_Extracted records_
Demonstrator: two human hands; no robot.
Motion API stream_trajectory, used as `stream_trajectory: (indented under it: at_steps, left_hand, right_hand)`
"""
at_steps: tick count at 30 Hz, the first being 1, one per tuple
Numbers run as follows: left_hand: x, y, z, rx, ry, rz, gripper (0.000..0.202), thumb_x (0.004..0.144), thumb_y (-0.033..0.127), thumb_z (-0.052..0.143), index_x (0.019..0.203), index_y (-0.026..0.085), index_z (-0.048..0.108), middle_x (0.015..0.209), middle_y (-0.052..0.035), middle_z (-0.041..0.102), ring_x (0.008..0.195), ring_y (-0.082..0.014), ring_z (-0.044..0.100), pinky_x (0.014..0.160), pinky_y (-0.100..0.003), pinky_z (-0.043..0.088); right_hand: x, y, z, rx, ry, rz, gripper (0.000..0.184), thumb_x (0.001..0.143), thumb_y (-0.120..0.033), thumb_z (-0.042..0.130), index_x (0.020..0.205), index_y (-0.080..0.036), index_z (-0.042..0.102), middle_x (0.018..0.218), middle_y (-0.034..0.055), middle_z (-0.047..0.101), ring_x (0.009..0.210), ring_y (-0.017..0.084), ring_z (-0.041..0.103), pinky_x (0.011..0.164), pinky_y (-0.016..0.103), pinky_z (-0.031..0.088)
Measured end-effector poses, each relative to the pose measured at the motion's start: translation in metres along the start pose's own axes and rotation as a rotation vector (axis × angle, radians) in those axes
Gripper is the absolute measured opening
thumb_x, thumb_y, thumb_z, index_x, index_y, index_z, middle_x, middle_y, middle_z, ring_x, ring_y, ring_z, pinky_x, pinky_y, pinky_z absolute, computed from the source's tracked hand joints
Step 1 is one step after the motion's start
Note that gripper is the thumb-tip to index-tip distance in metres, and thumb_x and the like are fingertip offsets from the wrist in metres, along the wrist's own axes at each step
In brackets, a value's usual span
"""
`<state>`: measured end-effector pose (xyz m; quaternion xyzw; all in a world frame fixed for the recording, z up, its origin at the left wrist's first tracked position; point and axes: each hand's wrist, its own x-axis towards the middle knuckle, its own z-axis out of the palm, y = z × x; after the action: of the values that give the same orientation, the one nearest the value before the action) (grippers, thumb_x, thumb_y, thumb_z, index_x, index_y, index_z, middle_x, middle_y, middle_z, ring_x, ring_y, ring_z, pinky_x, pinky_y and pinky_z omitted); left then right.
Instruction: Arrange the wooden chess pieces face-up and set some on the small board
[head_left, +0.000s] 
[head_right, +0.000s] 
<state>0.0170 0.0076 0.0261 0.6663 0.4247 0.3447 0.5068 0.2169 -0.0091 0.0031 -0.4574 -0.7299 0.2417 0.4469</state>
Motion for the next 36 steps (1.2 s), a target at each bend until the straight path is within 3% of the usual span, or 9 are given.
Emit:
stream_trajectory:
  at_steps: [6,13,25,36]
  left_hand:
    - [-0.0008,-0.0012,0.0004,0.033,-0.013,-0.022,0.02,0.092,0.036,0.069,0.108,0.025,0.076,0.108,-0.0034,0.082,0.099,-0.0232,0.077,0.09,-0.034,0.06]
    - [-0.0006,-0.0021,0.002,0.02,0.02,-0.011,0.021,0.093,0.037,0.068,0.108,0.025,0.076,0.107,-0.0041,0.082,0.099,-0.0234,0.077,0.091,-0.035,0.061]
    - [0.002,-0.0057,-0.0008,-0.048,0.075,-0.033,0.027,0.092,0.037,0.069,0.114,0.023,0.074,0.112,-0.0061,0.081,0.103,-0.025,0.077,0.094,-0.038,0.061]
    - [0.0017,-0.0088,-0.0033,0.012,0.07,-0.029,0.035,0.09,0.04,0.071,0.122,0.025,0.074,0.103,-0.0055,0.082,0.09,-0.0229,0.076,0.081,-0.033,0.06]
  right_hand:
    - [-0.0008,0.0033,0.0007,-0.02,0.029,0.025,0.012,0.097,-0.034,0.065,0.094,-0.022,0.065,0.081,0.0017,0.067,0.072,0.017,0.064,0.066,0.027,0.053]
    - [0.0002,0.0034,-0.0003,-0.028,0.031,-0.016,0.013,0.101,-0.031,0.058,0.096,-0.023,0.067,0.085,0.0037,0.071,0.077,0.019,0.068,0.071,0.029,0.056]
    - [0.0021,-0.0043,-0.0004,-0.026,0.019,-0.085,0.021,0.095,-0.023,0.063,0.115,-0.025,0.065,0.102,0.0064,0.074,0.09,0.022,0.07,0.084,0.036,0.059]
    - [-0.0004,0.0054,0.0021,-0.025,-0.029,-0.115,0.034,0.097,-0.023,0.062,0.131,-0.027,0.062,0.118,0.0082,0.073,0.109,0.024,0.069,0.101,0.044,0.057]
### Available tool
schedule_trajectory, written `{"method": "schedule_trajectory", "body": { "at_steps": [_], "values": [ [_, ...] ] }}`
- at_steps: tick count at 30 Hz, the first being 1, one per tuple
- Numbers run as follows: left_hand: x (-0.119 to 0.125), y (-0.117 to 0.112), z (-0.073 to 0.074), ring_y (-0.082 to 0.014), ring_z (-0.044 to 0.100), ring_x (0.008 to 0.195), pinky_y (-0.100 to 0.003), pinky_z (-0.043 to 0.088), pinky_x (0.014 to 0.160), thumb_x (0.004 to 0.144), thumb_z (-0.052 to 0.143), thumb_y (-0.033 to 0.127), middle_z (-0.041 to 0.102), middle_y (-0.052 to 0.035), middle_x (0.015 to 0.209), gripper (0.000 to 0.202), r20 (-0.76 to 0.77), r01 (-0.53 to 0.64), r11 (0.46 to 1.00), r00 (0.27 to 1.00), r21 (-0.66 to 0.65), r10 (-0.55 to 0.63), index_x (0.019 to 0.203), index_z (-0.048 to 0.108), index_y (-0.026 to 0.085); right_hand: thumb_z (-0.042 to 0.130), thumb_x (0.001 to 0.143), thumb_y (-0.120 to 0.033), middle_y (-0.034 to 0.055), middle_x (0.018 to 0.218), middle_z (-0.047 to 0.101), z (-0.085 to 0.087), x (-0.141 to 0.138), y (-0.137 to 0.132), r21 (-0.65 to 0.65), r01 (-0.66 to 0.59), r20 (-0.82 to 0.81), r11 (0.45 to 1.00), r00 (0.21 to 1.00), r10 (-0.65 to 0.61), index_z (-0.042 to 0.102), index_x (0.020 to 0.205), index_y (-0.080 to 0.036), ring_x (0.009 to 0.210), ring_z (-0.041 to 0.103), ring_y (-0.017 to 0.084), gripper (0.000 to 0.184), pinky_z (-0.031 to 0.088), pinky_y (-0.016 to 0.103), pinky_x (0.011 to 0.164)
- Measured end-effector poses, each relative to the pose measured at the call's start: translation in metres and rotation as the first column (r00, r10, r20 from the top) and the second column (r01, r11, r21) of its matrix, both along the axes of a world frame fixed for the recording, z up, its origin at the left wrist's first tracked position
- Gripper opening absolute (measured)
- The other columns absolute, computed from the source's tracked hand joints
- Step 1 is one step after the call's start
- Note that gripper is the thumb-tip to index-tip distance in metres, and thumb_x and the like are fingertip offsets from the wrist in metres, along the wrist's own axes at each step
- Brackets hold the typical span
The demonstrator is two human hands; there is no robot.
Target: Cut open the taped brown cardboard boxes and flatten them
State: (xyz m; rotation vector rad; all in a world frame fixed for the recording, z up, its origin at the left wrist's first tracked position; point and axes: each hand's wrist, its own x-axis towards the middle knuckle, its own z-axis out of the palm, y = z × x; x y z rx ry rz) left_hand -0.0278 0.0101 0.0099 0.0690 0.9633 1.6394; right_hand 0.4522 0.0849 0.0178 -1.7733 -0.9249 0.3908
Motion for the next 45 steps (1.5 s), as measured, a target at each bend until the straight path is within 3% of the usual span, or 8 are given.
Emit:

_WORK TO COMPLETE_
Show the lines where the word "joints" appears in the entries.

_TASK SOLUTION_
thumb_x, thumb_y, thumb_z, index_x, index_y, index_z, middle_x, middle_y, middle_z, ring_x, ring_y, ring_z, pinky_x, pinky_y, pinky_z absolute, computed from the source's tracked hand joints
- The other columns absolute, computed from the source's tracked hand joints

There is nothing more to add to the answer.